Taking advantage of good times is also a way to evaluate how strategic leaders are with their hiring practices. Instead of just onboarding as many candidates as possible—and accumulating additional expenses—ask if the new hires will still be essential if the business stops growing at its current pace. “Are these hires a three-month decision you’re willing to undo, or are you making long-term investments?” asks Juan Pablo González, sector leader for Korn Ferry’s Professional Services practice.

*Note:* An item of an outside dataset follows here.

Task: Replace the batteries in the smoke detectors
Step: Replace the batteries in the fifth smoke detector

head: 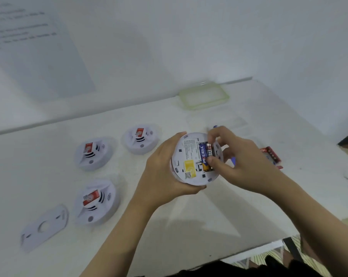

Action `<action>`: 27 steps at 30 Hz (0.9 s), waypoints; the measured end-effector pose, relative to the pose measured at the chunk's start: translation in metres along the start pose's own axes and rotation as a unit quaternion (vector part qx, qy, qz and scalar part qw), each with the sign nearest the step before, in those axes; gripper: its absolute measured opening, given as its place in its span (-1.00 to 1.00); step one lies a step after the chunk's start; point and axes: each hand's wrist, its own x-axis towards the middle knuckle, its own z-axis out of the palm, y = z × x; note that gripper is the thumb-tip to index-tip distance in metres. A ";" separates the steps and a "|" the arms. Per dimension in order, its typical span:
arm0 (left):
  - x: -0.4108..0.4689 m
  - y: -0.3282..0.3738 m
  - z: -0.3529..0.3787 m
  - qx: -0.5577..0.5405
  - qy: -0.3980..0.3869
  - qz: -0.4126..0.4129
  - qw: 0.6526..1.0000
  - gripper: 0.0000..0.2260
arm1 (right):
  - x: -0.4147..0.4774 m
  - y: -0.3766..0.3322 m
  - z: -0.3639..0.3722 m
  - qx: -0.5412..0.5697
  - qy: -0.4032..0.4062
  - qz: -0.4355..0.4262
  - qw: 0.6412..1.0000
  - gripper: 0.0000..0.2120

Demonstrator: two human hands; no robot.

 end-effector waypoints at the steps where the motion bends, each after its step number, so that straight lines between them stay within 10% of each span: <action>1: 0.004 0.002 0.007 -0.001 -0.001 0.001 1.000 -0.20 | 0.001 0.005 -0.006 0.000 -0.010 0.004 1.000 -0.78; 7: 0.026 0.003 0.039 0.001 -0.001 -0.023 1.000 -0.15 | 0.000 0.029 -0.037 0.022 -0.004 0.009 1.000 -0.73; 15: 0.041 0.006 0.072 0.001 0.031 -0.009 0.999 -0.15 | -0.003 0.058 -0.056 0.036 0.214 -0.030 0.976 -0.83; 27: 0.062 0.005 0.080 0.019 0.010 -0.012 1.000 -0.10 | -0.006 0.092 -0.071 -0.022 0.094 -0.030 0.995 -0.73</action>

Leinwand suggests that companies rethink costs in terms of capabilities—in other words, what the money spent allows a firm to do. For many organizations, which typically just assign a cost to a particular department or team, this is a different way of looking at expenses. Reimagining costs as capabilities isn’t necessarily easy. It can cause strife within organizations used to having major control over their budgets. However, the new system allows senior leaders to figure out what’s really needed to succeed in the marketplace.
Another tactic: Ask department leaders to list all the expenses of their group, then to hypothetically remove them. Ask them to decide which ones need to go back in—and which don’t. “It lets you break free of the budgetary practices of the past,” says Leinwand.

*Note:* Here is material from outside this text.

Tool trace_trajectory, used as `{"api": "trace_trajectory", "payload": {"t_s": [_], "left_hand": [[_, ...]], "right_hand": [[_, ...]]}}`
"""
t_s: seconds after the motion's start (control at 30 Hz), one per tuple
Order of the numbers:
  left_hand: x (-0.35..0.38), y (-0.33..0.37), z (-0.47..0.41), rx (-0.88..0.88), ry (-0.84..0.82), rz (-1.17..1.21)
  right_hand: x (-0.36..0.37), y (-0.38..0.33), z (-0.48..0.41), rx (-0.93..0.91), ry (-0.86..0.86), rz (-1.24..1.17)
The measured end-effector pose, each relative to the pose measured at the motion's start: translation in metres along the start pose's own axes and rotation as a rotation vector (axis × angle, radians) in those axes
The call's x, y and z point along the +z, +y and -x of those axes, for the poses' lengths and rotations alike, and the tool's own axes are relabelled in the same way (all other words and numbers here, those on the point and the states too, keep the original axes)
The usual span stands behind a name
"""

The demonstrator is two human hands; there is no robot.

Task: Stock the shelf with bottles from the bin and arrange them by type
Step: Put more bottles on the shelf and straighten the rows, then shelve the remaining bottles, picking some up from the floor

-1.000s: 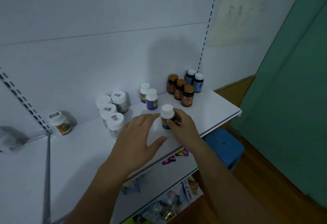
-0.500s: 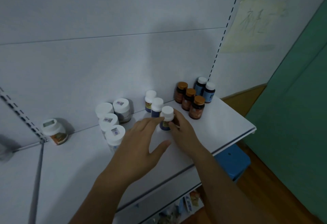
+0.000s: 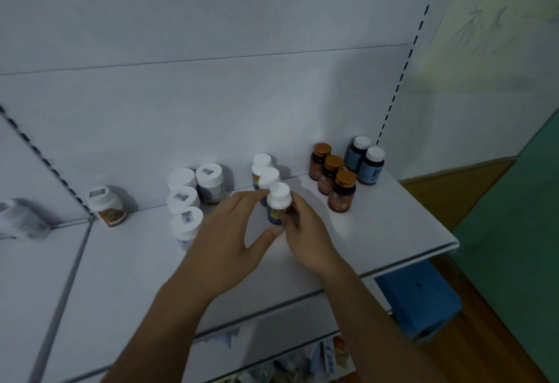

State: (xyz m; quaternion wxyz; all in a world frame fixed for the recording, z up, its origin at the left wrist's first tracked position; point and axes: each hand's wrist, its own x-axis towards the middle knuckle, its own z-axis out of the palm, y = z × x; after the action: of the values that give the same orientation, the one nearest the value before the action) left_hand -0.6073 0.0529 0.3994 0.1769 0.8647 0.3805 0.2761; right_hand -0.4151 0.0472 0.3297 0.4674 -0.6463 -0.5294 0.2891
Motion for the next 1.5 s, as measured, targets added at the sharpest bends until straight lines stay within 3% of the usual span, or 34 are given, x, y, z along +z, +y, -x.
{"api": "trace_trajectory", "payload": {"t_s": [0.47,0.6,0.73,1.03,1.2,1.5], "left_hand": [[0.007,0.054,0.040,-0.229,0.127,-0.195],[-0.013,0.058,0.066,-0.347,0.202,-0.272],[-0.043,0.054,0.102,-0.472,0.259,-0.395],[-0.117,0.057,0.240,-0.782,0.380,-0.552],[-0.158,0.054,0.343,-0.972,0.481,-0.608],[-0.230,0.039,0.543,-1.281,0.544,-0.655]], "right_hand": [[-0.039,-0.011,0.007,0.024,-0.144,0.101],[-0.063,-0.037,0.030,-0.208,-0.174,0.076],[-0.061,-0.083,0.048,-0.408,-0.323,0.112],[0.064,-0.168,0.118,-0.840,-0.743,0.335],[0.151,-0.201,0.178,-0.938,-0.922,0.361],[0.307,-0.281,0.315,-1.088,-1.085,0.428]]}}
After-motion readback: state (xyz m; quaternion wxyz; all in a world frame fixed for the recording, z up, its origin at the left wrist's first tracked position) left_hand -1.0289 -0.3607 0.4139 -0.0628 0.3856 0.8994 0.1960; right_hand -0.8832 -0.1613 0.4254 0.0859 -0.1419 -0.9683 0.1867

Of course, if things do go south, then cutting back could mean trimming head count, perhaps by a significant margin. The decisions to do so should be swift, experts say, but not without consideration for the long-term impact of what the organization is giving up, and what it’s asking of its remaining employees. “It’s easy to quantify the savings, but it’s much harder to qualify the collateral damage,” says Maria Amato, a Korn Ferry senior client partner specializing in cost optimization.